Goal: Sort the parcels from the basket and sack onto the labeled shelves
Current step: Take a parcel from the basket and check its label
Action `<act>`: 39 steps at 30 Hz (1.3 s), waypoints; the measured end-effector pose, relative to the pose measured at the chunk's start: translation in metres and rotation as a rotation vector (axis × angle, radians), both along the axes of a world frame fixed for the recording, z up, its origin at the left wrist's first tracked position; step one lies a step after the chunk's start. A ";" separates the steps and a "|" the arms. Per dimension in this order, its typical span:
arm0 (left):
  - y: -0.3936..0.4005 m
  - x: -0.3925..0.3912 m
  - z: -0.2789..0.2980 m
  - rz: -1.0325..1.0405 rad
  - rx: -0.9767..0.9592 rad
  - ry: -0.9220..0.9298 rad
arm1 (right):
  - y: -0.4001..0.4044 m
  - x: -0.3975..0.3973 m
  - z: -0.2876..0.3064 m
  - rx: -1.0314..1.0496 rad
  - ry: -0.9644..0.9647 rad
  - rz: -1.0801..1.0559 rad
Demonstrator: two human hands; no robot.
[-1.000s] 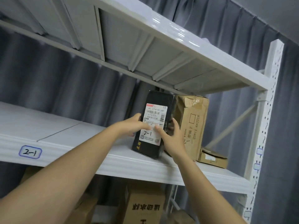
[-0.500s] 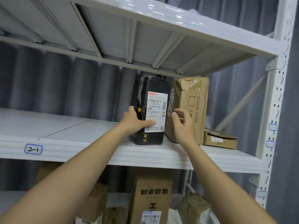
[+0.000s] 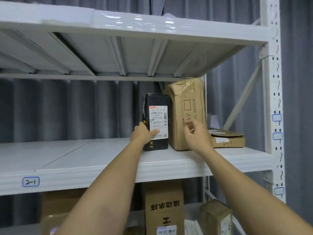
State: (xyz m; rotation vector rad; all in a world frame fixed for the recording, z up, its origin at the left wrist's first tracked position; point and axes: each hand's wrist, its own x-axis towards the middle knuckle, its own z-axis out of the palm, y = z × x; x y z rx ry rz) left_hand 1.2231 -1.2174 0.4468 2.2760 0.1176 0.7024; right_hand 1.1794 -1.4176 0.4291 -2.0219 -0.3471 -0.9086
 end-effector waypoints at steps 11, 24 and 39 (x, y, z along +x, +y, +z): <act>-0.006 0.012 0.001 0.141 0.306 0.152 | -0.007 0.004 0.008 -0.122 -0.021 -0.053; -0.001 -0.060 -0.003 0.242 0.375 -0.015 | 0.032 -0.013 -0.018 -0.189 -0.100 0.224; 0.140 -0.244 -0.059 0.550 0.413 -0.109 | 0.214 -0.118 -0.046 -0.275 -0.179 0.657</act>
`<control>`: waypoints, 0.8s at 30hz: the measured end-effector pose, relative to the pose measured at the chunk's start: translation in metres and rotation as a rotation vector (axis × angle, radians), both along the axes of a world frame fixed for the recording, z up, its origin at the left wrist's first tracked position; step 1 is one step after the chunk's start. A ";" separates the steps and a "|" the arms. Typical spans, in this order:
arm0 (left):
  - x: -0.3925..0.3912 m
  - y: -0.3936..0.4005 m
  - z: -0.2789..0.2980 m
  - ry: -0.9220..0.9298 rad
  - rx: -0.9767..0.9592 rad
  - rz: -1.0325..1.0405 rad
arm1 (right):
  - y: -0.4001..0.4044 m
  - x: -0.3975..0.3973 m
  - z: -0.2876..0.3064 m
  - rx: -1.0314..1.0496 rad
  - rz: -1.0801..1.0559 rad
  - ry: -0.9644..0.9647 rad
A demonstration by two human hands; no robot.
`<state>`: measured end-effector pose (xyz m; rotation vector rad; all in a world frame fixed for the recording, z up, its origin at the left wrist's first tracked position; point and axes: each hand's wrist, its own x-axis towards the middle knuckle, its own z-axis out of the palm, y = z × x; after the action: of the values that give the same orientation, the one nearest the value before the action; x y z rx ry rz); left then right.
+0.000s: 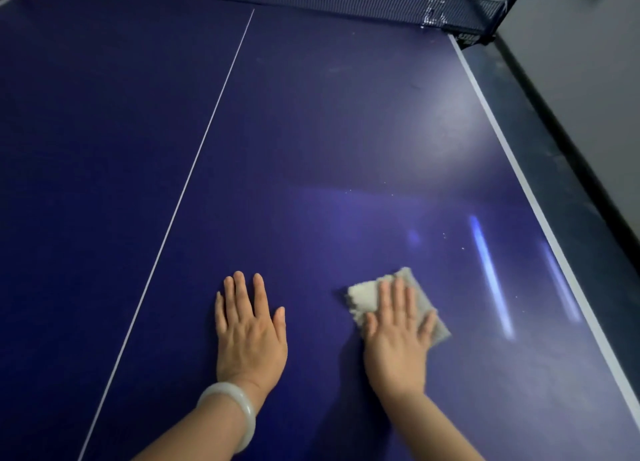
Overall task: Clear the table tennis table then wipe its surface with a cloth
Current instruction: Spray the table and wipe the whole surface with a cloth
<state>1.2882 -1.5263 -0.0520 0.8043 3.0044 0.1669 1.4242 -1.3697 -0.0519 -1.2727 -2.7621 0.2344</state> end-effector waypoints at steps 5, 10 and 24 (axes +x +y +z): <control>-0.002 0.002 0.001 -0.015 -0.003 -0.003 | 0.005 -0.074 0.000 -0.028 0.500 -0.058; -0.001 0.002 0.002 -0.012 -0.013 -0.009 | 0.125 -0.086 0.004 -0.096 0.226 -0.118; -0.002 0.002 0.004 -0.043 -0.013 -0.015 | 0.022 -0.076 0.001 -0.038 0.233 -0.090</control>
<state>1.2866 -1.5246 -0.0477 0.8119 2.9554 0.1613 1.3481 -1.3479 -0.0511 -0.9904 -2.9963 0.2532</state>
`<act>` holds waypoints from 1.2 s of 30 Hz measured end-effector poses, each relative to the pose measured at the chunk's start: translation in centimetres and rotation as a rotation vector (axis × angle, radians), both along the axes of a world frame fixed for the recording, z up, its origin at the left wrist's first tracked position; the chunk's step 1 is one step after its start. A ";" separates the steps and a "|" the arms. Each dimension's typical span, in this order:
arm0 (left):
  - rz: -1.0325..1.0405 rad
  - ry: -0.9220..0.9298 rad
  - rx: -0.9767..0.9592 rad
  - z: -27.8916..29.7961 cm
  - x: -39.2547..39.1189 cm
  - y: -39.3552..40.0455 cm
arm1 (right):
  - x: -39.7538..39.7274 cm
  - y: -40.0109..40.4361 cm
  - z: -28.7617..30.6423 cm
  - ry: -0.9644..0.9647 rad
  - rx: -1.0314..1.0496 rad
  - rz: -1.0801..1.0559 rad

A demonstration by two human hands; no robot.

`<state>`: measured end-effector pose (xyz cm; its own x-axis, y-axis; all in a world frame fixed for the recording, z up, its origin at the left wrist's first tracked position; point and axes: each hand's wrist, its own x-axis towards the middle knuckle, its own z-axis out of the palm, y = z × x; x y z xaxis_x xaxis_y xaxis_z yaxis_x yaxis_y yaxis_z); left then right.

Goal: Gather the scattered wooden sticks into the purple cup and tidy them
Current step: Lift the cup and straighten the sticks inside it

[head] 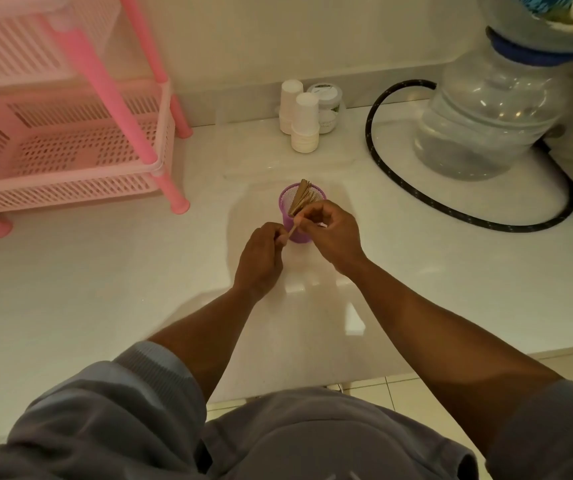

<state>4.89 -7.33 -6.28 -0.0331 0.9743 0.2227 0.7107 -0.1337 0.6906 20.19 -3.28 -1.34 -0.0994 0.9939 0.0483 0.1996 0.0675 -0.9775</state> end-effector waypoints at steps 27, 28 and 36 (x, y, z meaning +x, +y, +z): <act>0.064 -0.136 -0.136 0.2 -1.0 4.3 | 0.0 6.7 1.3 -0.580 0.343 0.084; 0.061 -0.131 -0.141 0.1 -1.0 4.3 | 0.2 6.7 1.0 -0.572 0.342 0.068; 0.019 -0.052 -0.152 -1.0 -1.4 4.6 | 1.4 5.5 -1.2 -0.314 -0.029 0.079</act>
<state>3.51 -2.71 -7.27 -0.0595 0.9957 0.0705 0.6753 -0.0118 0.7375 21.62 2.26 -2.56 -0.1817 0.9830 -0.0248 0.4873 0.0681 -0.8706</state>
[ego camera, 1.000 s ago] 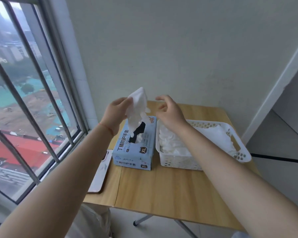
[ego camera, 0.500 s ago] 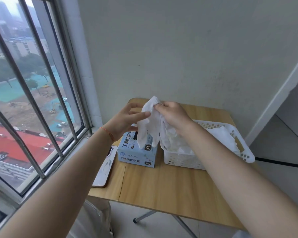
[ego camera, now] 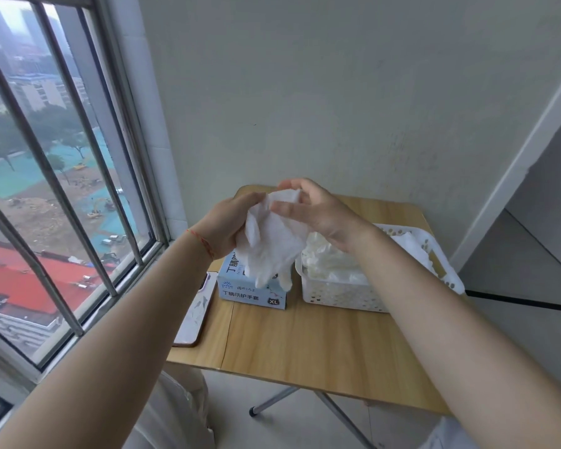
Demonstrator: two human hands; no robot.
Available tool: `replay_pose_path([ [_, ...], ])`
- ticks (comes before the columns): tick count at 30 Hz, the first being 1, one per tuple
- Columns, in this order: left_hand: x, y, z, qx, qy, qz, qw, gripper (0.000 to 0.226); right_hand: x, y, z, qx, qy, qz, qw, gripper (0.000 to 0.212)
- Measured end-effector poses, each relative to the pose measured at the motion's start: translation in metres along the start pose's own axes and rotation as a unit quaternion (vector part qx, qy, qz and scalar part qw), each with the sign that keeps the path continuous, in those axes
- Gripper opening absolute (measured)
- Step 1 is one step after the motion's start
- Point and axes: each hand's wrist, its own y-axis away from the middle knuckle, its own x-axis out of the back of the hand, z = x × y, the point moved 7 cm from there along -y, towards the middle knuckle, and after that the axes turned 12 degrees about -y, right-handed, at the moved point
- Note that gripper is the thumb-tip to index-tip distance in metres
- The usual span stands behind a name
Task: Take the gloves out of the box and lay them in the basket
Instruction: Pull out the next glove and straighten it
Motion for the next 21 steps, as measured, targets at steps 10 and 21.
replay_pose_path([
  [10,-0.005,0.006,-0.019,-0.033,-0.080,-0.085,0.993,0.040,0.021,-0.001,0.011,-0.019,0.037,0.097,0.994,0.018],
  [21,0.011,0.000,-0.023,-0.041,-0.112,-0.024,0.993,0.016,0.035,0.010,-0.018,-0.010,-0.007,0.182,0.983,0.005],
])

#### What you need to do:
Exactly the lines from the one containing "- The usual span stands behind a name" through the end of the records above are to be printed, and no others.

#### Result:
- The usual span stands behind a name
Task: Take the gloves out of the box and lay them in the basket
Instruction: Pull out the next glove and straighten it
Motion for the next 21 steps, as measured, targets at steps 10 and 21.
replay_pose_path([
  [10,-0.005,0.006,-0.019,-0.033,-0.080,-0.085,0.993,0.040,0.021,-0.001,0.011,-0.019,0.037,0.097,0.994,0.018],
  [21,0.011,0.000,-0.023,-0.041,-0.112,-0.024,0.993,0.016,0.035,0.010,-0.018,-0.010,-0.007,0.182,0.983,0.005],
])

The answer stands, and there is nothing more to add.